A défaut de se prononcer sur le coeur du problème, le troisième mandat de M. Nkurunziza – "ligne rouge" non négociable, selon le camp présidentiel -, l’Ougandais Yoweri Museveni, le Rwandais Paul Kagame, le Tanzanien Jakaya Kikwete et le Kényan Uhuru Kenyatta devraient a minima préconiser un report des élections générales, censées débuter vendredi prochain avec des législatives et des communales.

Hormis le camp Nkurunziza, qui affirme qu’elles se dérouleront dans "de très bonnes conditions", tous les acteurs de la crise et partenaires du Burundi estiment que ces élections, déjà reportées de 10 jours sous la pression internationale, ne peuvent se tenir dans les conditions actuelles et doivent être reportées.

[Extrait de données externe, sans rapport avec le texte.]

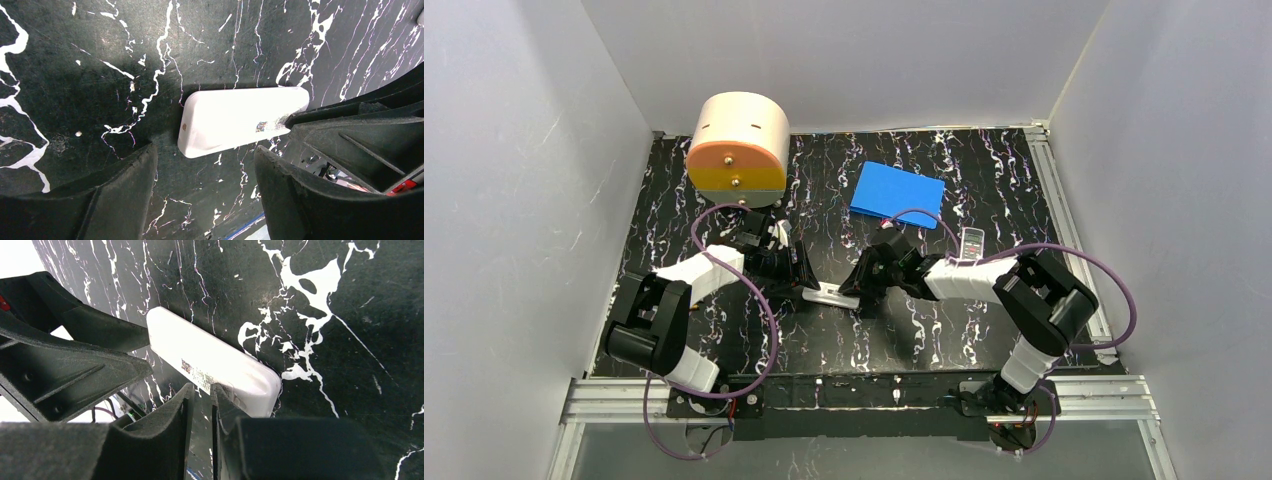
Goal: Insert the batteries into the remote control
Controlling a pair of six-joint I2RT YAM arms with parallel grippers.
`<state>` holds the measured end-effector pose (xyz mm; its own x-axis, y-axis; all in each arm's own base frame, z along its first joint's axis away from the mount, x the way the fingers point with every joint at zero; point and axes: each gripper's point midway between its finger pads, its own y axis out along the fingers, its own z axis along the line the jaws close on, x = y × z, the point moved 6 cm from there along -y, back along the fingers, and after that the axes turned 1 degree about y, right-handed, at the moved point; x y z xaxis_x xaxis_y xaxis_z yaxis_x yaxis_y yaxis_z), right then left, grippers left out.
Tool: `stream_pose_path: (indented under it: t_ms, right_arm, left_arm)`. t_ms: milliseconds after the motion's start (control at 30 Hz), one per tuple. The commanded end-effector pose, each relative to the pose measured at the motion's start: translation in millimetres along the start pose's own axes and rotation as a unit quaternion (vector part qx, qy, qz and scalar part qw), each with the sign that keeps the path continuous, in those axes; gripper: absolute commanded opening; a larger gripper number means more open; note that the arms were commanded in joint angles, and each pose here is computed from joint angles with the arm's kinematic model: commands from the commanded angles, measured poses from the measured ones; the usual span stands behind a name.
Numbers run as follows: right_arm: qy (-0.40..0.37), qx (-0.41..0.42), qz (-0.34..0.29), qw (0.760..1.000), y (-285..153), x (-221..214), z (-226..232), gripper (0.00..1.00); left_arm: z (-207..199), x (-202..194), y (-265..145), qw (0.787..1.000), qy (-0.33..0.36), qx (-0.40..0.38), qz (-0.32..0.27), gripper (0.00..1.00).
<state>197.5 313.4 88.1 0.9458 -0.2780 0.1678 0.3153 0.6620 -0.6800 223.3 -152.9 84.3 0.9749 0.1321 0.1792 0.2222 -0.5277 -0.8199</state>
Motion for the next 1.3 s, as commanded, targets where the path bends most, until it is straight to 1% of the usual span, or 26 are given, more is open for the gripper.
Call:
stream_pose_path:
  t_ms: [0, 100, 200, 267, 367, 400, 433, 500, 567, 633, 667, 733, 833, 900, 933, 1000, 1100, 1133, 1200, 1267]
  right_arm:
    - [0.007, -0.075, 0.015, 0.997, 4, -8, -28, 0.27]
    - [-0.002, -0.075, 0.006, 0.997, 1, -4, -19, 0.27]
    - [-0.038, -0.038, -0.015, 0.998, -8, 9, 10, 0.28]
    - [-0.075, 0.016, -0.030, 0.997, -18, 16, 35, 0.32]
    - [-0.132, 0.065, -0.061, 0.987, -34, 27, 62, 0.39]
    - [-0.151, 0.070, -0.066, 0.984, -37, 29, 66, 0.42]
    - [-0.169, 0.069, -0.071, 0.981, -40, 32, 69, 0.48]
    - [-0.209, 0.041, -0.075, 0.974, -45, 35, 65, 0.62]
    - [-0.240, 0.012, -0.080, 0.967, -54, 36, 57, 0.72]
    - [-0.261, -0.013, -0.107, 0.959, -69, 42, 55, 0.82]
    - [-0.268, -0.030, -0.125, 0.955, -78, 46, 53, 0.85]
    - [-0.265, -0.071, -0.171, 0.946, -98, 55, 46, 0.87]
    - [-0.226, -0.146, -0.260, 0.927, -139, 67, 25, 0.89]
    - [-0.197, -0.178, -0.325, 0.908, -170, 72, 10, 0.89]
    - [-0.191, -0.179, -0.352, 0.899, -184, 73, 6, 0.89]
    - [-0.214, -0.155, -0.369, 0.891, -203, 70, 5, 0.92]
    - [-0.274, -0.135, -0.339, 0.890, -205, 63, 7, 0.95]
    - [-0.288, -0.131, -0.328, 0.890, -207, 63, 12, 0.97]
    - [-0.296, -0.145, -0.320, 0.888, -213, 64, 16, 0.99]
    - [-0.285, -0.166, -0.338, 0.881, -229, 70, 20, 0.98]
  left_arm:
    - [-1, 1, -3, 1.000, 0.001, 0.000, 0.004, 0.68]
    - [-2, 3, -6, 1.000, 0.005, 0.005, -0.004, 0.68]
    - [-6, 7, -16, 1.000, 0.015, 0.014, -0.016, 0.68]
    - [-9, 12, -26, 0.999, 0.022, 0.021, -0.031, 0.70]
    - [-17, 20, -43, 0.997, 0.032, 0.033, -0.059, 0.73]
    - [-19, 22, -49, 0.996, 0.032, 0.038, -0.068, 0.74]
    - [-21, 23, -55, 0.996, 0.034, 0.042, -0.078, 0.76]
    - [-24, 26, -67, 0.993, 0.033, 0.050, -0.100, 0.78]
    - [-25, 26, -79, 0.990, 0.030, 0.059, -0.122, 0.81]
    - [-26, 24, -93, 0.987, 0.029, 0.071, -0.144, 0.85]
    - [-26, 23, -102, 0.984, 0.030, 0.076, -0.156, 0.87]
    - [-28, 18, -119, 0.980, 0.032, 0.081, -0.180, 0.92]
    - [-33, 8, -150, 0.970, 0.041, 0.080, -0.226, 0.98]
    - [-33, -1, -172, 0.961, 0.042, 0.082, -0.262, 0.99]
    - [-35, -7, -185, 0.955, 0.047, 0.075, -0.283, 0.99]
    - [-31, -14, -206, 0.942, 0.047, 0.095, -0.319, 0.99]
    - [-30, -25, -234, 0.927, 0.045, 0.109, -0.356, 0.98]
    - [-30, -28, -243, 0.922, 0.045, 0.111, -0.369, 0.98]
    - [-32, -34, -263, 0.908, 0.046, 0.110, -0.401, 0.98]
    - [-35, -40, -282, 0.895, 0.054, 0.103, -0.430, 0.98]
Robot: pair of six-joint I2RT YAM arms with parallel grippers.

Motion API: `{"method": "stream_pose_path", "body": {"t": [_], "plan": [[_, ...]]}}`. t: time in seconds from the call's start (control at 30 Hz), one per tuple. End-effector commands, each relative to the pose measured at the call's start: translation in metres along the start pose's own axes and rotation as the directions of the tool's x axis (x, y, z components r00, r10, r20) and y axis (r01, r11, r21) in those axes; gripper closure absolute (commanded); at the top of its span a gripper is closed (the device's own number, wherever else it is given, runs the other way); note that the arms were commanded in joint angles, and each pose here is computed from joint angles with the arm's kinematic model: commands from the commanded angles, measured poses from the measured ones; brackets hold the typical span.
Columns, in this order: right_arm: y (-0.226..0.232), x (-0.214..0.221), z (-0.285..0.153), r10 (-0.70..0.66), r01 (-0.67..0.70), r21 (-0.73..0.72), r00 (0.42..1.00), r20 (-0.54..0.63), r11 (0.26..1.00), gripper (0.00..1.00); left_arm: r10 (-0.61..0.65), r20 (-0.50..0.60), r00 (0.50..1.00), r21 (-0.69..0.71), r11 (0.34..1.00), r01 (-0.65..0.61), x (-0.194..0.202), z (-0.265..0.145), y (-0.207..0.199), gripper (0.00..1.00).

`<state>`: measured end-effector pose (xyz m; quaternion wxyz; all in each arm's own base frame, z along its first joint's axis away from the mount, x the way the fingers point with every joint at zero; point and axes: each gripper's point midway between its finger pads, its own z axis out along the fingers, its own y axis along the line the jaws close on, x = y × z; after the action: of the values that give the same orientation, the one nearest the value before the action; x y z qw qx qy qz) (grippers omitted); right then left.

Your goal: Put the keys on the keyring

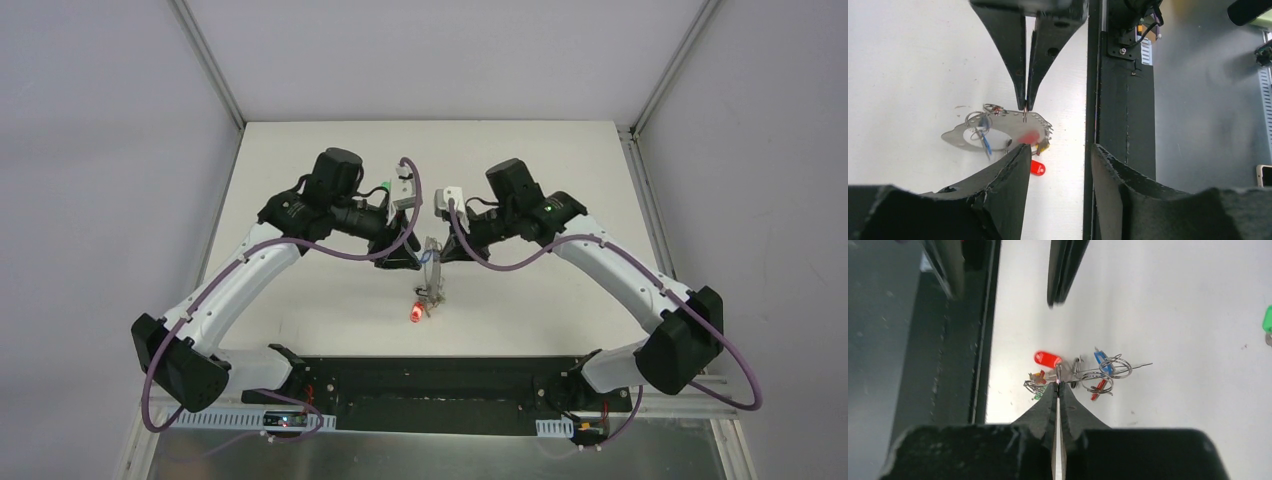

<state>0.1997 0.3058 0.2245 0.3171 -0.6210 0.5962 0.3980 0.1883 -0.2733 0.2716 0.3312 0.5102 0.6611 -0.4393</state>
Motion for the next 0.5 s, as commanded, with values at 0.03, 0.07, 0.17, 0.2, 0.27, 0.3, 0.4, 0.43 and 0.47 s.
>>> {"method": "stream_pose_path", "body": {"t": [0.03,0.07,0.17,0.2,0.27,0.3,0.4,0.43,0.47], "plan": [[-0.004,0.018,-0.02,-0.246,0.253,0.074,0.964,-0.102,0.965,1.0,0.052,-0.018,0.998,0.016,0.999,-0.052,-0.003,-0.009,-0.002,0.5],[-0.005,0.021,-0.021,-0.259,0.269,0.081,0.959,-0.112,0.96,1.0,0.05,-0.023,0.998,0.009,0.999,-0.05,-0.001,-0.009,0.0,0.49],[-0.005,0.031,-0.022,-0.285,0.299,0.099,0.949,-0.137,0.949,1.0,0.048,-0.034,0.998,-0.032,0.998,-0.049,0.005,-0.005,0.012,0.49],[-0.006,0.034,-0.022,-0.294,0.31,0.107,0.945,-0.141,0.945,1.0,0.044,-0.038,0.998,-0.047,0.998,-0.046,0.007,-0.003,0.017,0.49],[-0.006,0.041,-0.022,-0.306,0.325,0.12,0.94,-0.153,0.938,1.0,0.033,-0.041,0.999,-0.079,0.996,-0.036,0.01,0.0,0.026,0.5],[-0.005,0.046,-0.022,-0.309,0.33,0.123,0.937,-0.162,0.936,1.0,0.029,-0.04,0.999,-0.097,0.995,-0.033,0.01,0.001,0.031,0.5],[-0.004,0.055,-0.022,-0.321,0.345,0.134,0.931,-0.173,0.929,1.0,0.003,-0.044,0.999,-0.153,0.988,-0.01,0.012,0.003,0.044,0.52],[-0.005,0.058,-0.022,-0.325,0.351,0.14,0.929,-0.178,0.926,1.0,-0.003,-0.045,0.999,-0.169,0.986,-0.004,0.013,0.004,0.048,0.52],[-0.005,0.06,-0.022,-0.33,0.357,0.143,0.926,-0.183,0.923,1.0,-0.012,-0.045,0.999,-0.184,0.983,0.003,0.014,0.005,0.052,0.52]]}}
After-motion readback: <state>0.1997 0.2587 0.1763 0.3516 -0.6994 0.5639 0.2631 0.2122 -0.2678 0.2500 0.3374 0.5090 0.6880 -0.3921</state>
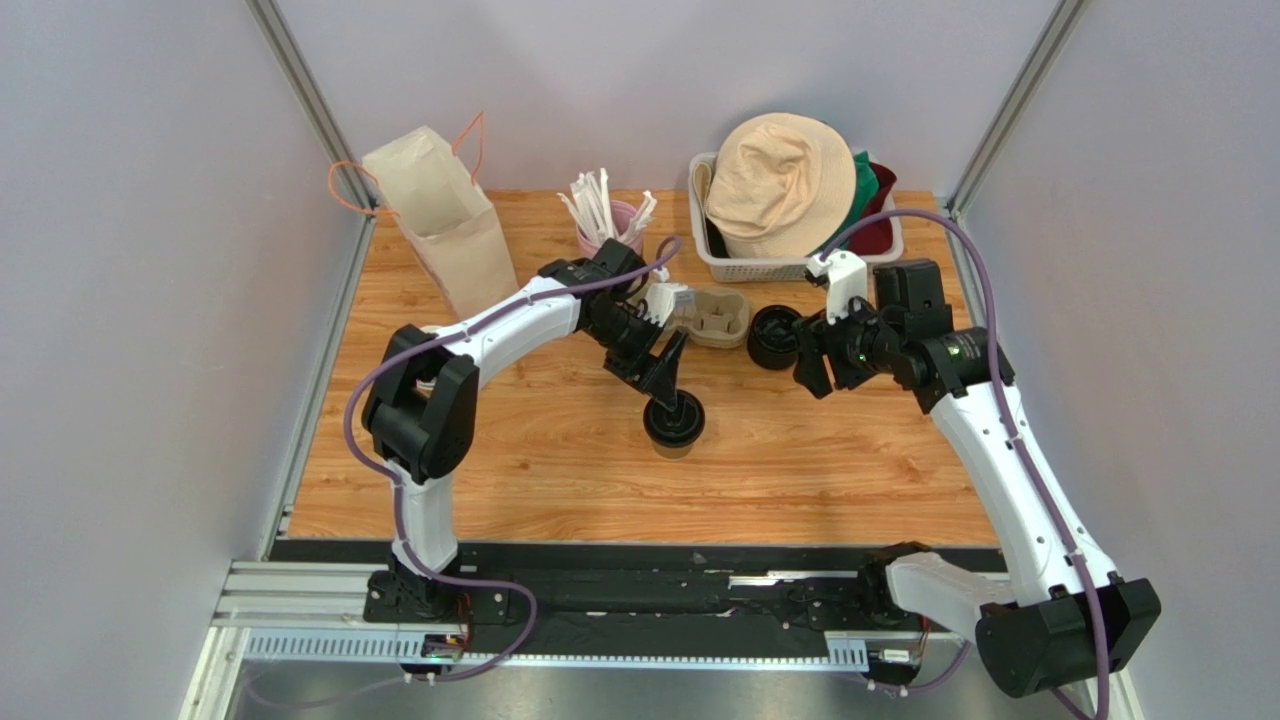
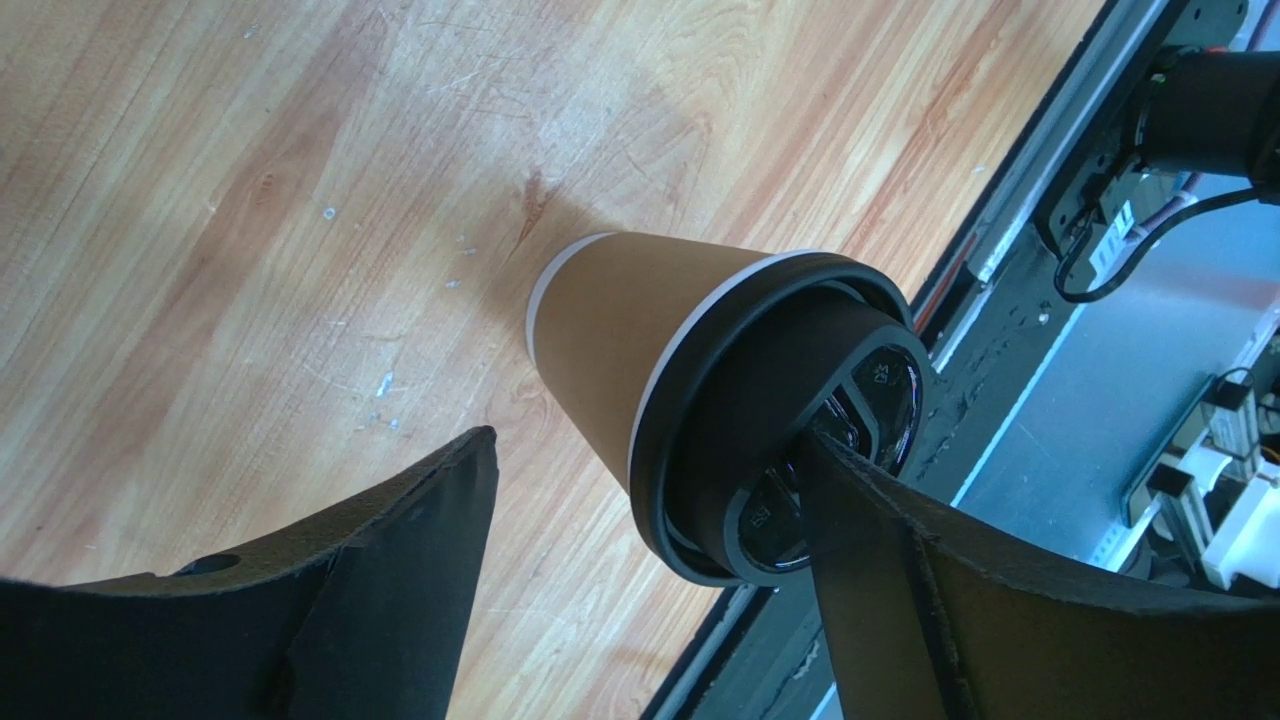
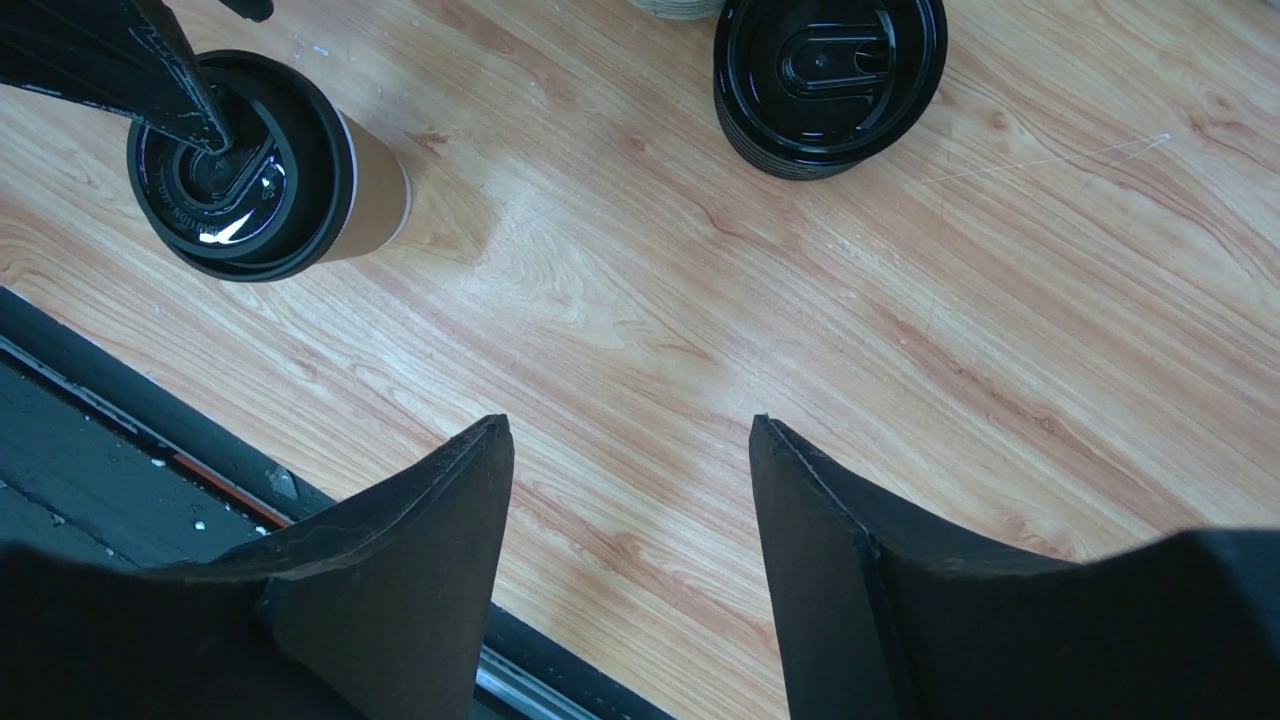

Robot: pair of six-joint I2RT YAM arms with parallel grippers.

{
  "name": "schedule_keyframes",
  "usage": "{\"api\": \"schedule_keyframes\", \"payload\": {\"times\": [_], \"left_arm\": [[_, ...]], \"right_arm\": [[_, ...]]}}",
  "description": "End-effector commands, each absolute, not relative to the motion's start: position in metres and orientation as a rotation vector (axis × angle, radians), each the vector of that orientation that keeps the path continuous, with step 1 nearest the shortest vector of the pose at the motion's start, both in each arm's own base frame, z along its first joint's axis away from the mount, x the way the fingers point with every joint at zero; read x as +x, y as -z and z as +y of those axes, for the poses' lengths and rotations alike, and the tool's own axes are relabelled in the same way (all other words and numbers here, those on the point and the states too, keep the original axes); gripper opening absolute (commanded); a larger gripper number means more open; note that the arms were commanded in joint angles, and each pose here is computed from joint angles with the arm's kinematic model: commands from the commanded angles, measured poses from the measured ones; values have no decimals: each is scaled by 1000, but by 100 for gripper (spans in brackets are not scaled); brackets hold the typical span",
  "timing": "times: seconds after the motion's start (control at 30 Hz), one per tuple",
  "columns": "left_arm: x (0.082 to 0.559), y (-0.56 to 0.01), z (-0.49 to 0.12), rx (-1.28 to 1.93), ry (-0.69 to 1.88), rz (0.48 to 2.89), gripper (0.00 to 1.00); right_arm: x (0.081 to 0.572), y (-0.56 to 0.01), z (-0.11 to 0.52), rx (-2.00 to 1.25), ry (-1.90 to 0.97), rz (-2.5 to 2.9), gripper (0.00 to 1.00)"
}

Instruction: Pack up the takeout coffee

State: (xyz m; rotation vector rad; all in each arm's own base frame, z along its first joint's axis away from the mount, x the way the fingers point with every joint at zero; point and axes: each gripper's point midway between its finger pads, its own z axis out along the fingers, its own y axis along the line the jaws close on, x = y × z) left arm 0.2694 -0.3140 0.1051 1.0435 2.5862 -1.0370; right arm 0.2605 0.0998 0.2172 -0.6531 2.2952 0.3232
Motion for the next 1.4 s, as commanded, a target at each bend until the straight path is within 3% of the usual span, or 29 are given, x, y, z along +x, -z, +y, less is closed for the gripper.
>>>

La vice-présidente de la Commission électorale fuit à l’étranger

Dans la semaine, l’Église catholique et l’Union européenne avaient annoncé leur retrait du processus électoral. L’opposition avait jugé "impossible" la tenue des scrutins, appelant la communauté internationale à ne pas "cautionner" un "hold-up électoral" au risque d’"une prévisible guerre civile".

Vendredi, on apprenait la fuite à l’étranger de la vice-présidente de la Commission électorale, et la défection d’une autre commissaire sur les cinq que compte cette institution. Samedi, l’opposant Agathon Rwasa a de nouveau demandé un report des scrutins de vendredi prochain, y voyant une "mascarade".

Dans un communiqué, la société civile burundaise, en pointe dans la contestation, a redemandé samedi aux leaders régionaux d’"amener le président Nkurunziza à respecter les accords d’Arusha (qui ne prévoient que deux mandats) et la Constitution, et à renoncer au troisième mandat".

Elle les a également appelés à "réaménager le calendrier électoral" après consultation des "parties prenantes" et, nouveauté, à "dépêcher une force militaire d’intervention pour sécuriser la population, désarmer et démanteler la milice Imbonerakure", la ligue de jeunesse du parti présidentiel.

Pendant ce temps, à Bujumbura, la nuit a été marquée une nouvelle fois par de nombreux tirs, notamment dans les quartiers de Cibitoke, Nyakabiga et Musaga.